Chenko
angocar@yahoo.com
¿Quién no se ha planteado alguna vez poner banda sonora a un libro, a una revista o a cualquier cosa que esté leyendo? Pues nosotros, ahora, te lo ponemos muy fácil. La BSO de la VULTURE de febrero se compone de la literatura de Chenko, que os presenta a través de nuestras páginas una original propuesta literaria que estamos seguros no os dejará indiferentes. Pon un poco de Super Tramp, algo de The Smiths, una pizca de Nirvana o quizá un apunte de AC/DC y, porqué no, algo de Sinatra. Si eres capaz de identificar las canciones, atrévete a adentrarte en estas historias. Este mes, con todos ustedes, en el escenario VULTURE, Chenko.
1. EL PRIMER PLANETA DE TU UNIVERSO. A los 14 años empecé a llevar un diario. Pensaba que cada día debía escribir en él algo interesante. Gracias a todos los hechos modificados, tergiversados o inventados que lo poblaban, se convirtió en el diario de alguien interesante, cosa que, evidentemente, yo no era. Hoy habría pasado por un blog decente que no distinguiera entre realidad y ficción.
2. ¿ERES UN AMANTE CORRESPONDIDO? Algunas veces recupero un texto antiguo que había abandonado y, al leerlo, me parece que lo ha escrito otro. Es como encontrar a una antigua novia y saborearla como si nunca hubiera sido nuestra. Por cierto, mi primera vez vino con el primer premio literario: las bases del concurso especificaban que sólo se podían presentar mujeres, así que convencí a una chica de mi clase para que firmara y se hiciera pasar por la autora del cuento. Luego nos enrollamos. Era el rey del mambo.
3. EL PLACER Y EL DOLOR Los dos existen y conviven sin grandes conflictos. No se suceden ni se excluyen. A veces incluso son difíciles de distinguir. Buscar el placer o el dolor es una pose o una cuestión de estética. Ninguno de los dos es evitable. Lo tengo bien estudiado con las lentejas que hace mi madre: el otro día me estaba comiendo un plato y cada cucharada me producía más placer que la anterior, y también más dolor porque estaba más cerca de ser la última.
4. TUS COLONIAS, UNGÜENTOS Y AFRODISIACOS. Hay todo un ritual: me casco mi gorra de escribir y me hago un buen té; enciendo varias luces indirectas, como de casa bien, y luego me coloco delante una foto de David Mamet mirándome fijamente. Añado una mesa, silla y ordenador, y en principio es todo lo que me hace falta. Ah, y tres palabras a no olvidar: inteligente, interesante, inteligible. Cualquier material es susceptible de ser trabajado, pero hay que saber cuándo llegas a un callejón sin salida. A mi me lo dice el aburrimiento.

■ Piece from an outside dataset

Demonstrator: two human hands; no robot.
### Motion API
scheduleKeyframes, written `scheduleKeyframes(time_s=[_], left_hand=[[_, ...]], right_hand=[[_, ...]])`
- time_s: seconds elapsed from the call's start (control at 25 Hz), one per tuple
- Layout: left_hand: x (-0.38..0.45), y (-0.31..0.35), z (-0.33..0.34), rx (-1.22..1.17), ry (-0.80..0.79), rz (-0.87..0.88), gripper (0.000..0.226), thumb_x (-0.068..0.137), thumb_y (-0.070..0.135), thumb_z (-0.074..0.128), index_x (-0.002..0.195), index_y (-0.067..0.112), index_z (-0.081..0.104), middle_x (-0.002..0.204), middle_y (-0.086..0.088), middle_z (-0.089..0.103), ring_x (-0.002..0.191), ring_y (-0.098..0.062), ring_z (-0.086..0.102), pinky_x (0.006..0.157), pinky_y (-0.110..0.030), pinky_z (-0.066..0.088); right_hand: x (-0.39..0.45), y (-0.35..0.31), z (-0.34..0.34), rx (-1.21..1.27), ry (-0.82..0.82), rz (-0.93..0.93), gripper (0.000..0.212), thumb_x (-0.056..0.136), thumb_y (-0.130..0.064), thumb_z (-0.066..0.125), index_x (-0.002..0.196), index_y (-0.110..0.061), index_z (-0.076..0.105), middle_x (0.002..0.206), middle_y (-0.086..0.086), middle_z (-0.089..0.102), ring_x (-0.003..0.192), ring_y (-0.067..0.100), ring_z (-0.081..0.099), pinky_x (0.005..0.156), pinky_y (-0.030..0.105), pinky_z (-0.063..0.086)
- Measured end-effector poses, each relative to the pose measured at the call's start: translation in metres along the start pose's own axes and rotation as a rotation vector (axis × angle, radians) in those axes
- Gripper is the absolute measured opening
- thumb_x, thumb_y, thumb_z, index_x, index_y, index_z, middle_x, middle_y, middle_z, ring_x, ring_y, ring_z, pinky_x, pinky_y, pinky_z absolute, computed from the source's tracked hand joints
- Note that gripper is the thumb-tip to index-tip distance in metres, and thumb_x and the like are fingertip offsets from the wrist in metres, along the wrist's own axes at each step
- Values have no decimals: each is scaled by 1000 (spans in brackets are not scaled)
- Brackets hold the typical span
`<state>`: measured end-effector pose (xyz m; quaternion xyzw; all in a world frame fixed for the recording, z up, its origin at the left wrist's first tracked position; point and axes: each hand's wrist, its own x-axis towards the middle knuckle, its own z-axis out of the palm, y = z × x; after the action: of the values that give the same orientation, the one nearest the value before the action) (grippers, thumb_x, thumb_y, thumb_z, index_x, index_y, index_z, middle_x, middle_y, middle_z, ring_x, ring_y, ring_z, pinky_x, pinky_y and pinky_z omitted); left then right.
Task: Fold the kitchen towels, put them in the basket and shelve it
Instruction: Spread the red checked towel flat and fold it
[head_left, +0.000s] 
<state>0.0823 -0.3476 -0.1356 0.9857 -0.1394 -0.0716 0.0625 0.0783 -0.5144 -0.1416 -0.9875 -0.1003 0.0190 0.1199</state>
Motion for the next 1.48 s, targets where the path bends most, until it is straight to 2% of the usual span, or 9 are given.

5. SIGNOS, LENGUAJE, MIRADA UNIVERSAL. Siempre escribo sobre mí. Da igual que el personaje sea un músico negro de los años 50 o una bailarina del Bolshoi, es igual que la historia se desarrolle en Algete o en Bristol. Si sabéis mirar es a mí a quien veréis. Y no podría ser de otra manera: la forma en que cada uno vemos el mundo sólo dice algo sobre nosotros mismos, no sobre el mundo.
6. VENDE TU ALMA AL DIABLO. Creo que el lector de Vulture apreciará las referencias musicales de los textos. Acercaos a esa fuente y dejaros influir por lo que jamás habríais pensado valorar. Todos los relatos están basados en hechos reales que me han llegado de diferente forma. Están escritos para despertar la curiosidad por la canción que los titula, y los considero una nota a pie de página de éstas. La música siempre nos acompañó y merecía este pequeño homenaje.
7. ¿FUTURAS MISIONES PARA LA NAVE ESPACIAL? Un blog, un guión, una novela… sin esperanza y sin desesperar.
Su primer pensamiento matutino:
Ya llegará la noche, ya.
Esa imagen que podría pasarse horas (ad)mirando:
Cualquier retrato de Avedon o las marquesinas con anuncios de ropa interior.
Algo para hacer a cualquier hora:
Apagar el teléfono móvil
La primera vez que leyó un ejemplar de Vulture:
Hace un año, en el bar Galileo (o bar del Tito Toni)
La mejor película de su videoteca:
“En la ciudad”, de Cesc Gay.
Un ídolo:
Sólo me queda Mamet; a los demás me los cargué.
Un libro para releer:
“Las leyes”, de Connie Palmen.
Un sueño recurrente:
He soñado cinco veces con Mick Jagger.
Su tesoro más preciado:
Mis gafas.
Su merienda favorita:
Chocolate con pan (y hasta sin pan).